* [What you should do] A faithful, word-for-word copy of the data below is required, without pictures.

* [Supplied data]
+ + + + + + +

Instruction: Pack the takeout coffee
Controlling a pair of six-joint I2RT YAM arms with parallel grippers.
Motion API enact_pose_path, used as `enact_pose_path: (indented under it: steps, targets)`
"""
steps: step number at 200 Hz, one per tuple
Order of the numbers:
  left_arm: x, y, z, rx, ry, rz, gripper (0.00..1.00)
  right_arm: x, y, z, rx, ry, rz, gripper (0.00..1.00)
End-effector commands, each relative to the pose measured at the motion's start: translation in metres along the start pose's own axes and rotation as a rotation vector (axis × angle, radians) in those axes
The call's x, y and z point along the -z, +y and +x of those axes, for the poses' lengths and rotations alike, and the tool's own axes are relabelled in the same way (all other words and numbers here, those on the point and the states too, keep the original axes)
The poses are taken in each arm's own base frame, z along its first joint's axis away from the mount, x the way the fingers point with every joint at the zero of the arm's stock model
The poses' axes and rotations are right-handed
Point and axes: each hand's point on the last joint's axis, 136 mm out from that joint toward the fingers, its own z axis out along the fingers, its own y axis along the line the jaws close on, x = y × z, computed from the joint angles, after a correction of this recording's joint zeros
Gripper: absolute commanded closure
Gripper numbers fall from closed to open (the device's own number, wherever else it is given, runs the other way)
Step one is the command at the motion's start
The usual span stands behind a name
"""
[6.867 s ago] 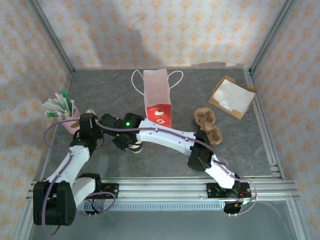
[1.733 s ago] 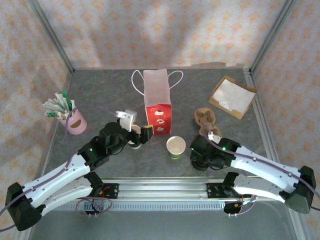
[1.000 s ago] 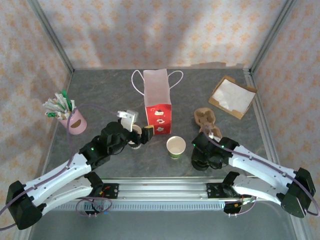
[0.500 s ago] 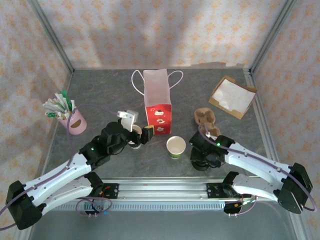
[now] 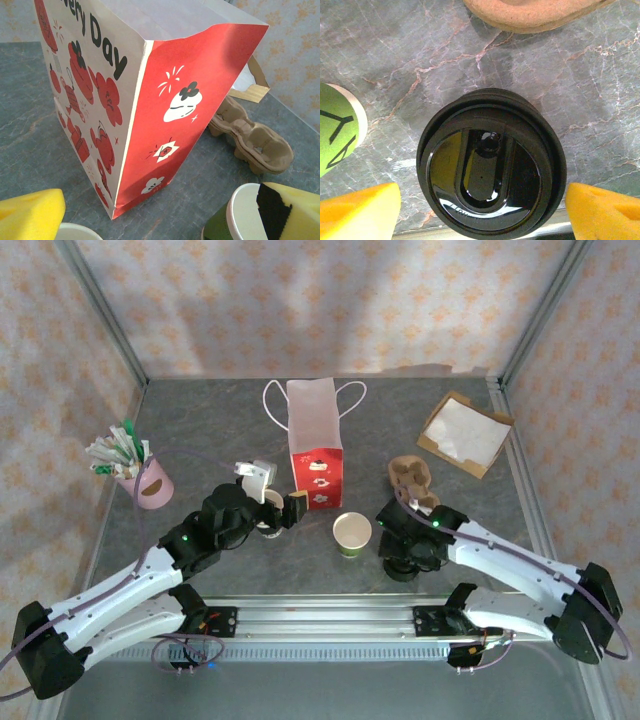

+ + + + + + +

* [Expected answer]
Instruction: Pack the takeout coffee
Controlling a pair of six-joint I2RT YAM arms with parallel grippers.
Motion API enact_pose_path, used as `enact_pose_path: (indented under it: steps, targets)`
"""
steps: step number at 200 Hz, one per tuple
Order of the numbers:
  left_arm: x, y, z, rx, ry, rz, gripper (0.00..1.00)
  right_arm: x, y, z, rx, ry, rz, gripper (0.00..1.00)
End-effector commands, each relative to the pose measured at the motion's start: translation in metres along the start pose's own axes and rotation as a rotation vector (axis × angle, radians) in those axes
The call's x, y and z point along the -z, +y and +x of those axes, for the poses' lengths and rotations alike, and the tool's own axes are relabelled in the same way (all other words and numbers here, those on the point and the states too, keep the original axes)
The poses are taken in each arm's own base frame, z along its first joint's axis away from the mount, x the way the fingers point with every joint at the zero of the arm's stock model
The poses' axes and rotations are right-handed
Point and axes: each hand's point on the last joint's axis, 136 mm out from that joint toward the fingers, its own z axis out along the fingers, its own y axis along the line the jaws close on, x = y × z, computed from the joint angles, after a correction of this recording's joint zeros
Gripper: absolute commanded closure
Gripper numbers fall from closed to open (the device's own number, wherever else it is given, runs the other way)
Step one is the command at the motion's start
The usual span stands behind a name
"""
[6.867 s ago] 
[1.733 s ago] 
[1.000 s ago] 
[0.500 s ago] 
[now] 

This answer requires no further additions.